Para que toda esta trascendente reflexión pueda generar la pretendida fuerza vinculante que socialmente debería imponerse para bien general, resultaría esencial que todas y cada una de las personas que abordasen la responsable lectura de este artículo, se autoimaginasen durante segundos, intentando experimentar la mayor dosis de empatía posible, en la siguiente situación que a cualquiera de todos nosotros puede suceder en cualquier instante y lugar, al igual que le ocurre, de forma imprevista, a miles de personas, año tras año, en un punto u otro del planeta (tras terremotos, deslizamientos, fallos estructurales, explosiones…):

“Un rugido estructural seguido del instantáneo aprisionamiento en un oscuro y polvoriento hueco temporalmente vital, bajo una masa de escombros, tan enmudecedora como imprevisible, en compañía a veces, de más o menos seres queridos, sufriendo sobre todo la angustiosa incertidumbre, si llegará a tiempo o no, un medio de búsqueda y detección, suficientemente eficaz para localizarlos y poder salvarlos, y no cualquier otro, insuficientemente efectivo, que los dejaría, de forma ignorada, abandonados, condenados a una muerte segura, tras el inevitable sufrimiento de toda índole, más o menos dilatado”.
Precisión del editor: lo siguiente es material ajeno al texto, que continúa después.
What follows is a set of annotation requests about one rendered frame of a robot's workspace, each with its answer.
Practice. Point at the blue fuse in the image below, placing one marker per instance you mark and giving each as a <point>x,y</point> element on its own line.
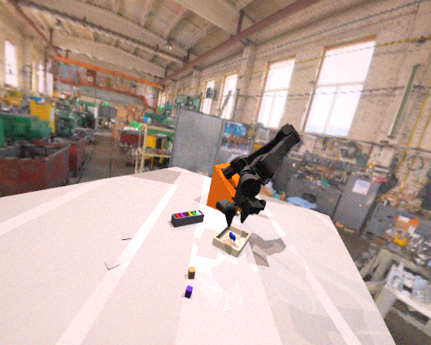
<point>232,237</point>

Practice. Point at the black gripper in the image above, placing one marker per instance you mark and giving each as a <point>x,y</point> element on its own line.
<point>228,209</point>

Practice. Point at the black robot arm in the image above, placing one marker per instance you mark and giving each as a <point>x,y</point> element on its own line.
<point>258,167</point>

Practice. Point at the small purple block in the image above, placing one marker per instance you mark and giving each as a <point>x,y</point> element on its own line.
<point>188,291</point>

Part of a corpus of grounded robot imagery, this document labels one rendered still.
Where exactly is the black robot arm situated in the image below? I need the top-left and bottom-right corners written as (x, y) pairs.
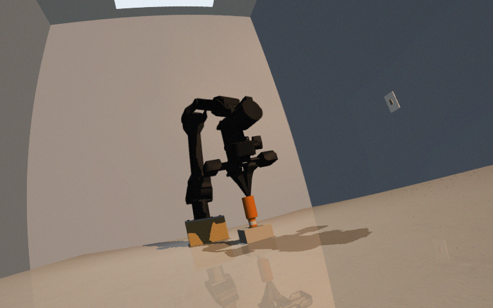
top-left (181, 96), bottom-right (263, 220)

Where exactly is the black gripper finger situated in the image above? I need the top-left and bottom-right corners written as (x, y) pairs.
top-left (243, 164), bottom-right (258, 196)
top-left (226, 167), bottom-right (249, 196)

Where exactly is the orange marker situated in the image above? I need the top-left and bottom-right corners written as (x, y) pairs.
top-left (247, 218), bottom-right (257, 228)

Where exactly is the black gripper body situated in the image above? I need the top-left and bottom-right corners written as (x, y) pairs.
top-left (203, 133), bottom-right (278, 177)

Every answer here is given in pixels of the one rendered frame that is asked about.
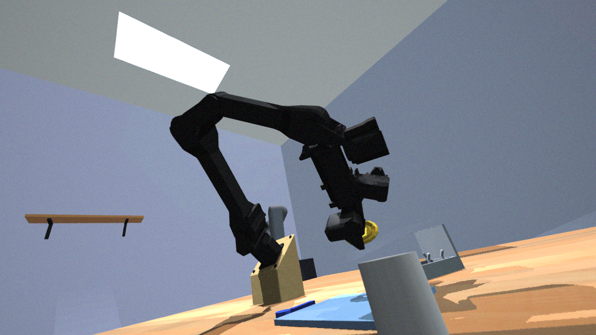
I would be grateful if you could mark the light blue flat mat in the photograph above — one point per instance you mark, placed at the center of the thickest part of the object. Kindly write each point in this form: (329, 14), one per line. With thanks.
(350, 311)

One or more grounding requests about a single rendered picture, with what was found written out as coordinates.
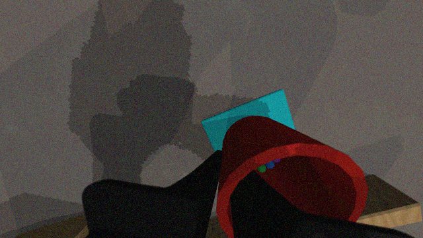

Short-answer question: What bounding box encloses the blue marble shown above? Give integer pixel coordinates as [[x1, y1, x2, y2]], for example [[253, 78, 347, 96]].
[[265, 161, 275, 169]]

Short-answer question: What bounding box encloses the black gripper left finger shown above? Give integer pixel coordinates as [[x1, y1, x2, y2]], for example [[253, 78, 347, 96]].
[[82, 150, 223, 238]]

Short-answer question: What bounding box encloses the dark red cup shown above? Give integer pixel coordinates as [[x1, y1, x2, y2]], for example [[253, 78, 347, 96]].
[[216, 116, 368, 238]]

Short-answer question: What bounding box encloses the green marble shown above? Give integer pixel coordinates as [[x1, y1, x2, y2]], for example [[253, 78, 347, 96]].
[[257, 165, 266, 173]]

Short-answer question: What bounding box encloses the tan wooden bar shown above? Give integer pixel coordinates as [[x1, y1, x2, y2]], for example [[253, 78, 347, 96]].
[[206, 175, 422, 238]]

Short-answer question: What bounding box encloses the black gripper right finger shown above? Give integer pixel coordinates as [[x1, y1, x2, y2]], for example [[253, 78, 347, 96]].
[[230, 170, 414, 238]]

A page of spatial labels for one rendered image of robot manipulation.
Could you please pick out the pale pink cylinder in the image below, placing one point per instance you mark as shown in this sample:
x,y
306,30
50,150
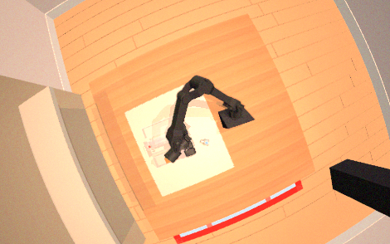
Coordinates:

“Salvar o dejar fallecer bajo los escombros”, lo dejo a modo de trascendente reflexión para las personas de buena voluntad, para las que están en vías de serlo, y también para las que nunca lo serán.

 

Jaime Parejo García

 

 

 

Descripción Fotografía:
Jaime Parejo, junto a Ildefonso Canelo, y el Perro de Rescate Método Arcón “Turki”, tras ascender de urgencia mediante un medio improvisado, sobre la cabeza taladradora de una máquina de demolición, quien se dispone (afrontando un nivel de inestabilidad en altura con extremo riesgo) a introducir el perro por una ventana al edificio siniestrado que presentaba los potenciales accesos interiores totalmente bloqueados por colapso (Seísmo-Sakarya, Turquía en Agosto 1999).
José María Castroviejo y Bolíbar, entonces Cónsul General de España en Turquía, acreditó bajo documento oficial el significativo hecho de que entre los más de 1600 rescatadores con perros, extranjeros, que se encontraban en Turquía con motivo del citado terremoto, fue el equipo del Consorcio de Bomberos de Huelva dirigido por Jaime Parejo el elegido para certificar la situación de viabilidad para desescombro por ausencia de víctimas en los edificios derrumbados, destacando además el especial reconocimiento de las Autoridades Turcas por los resultados de rescate y salvamento de esta Unidad, única interviniendo entonces en el citado desastre, cuyo sistema de formación e intervención era el Método Arcón.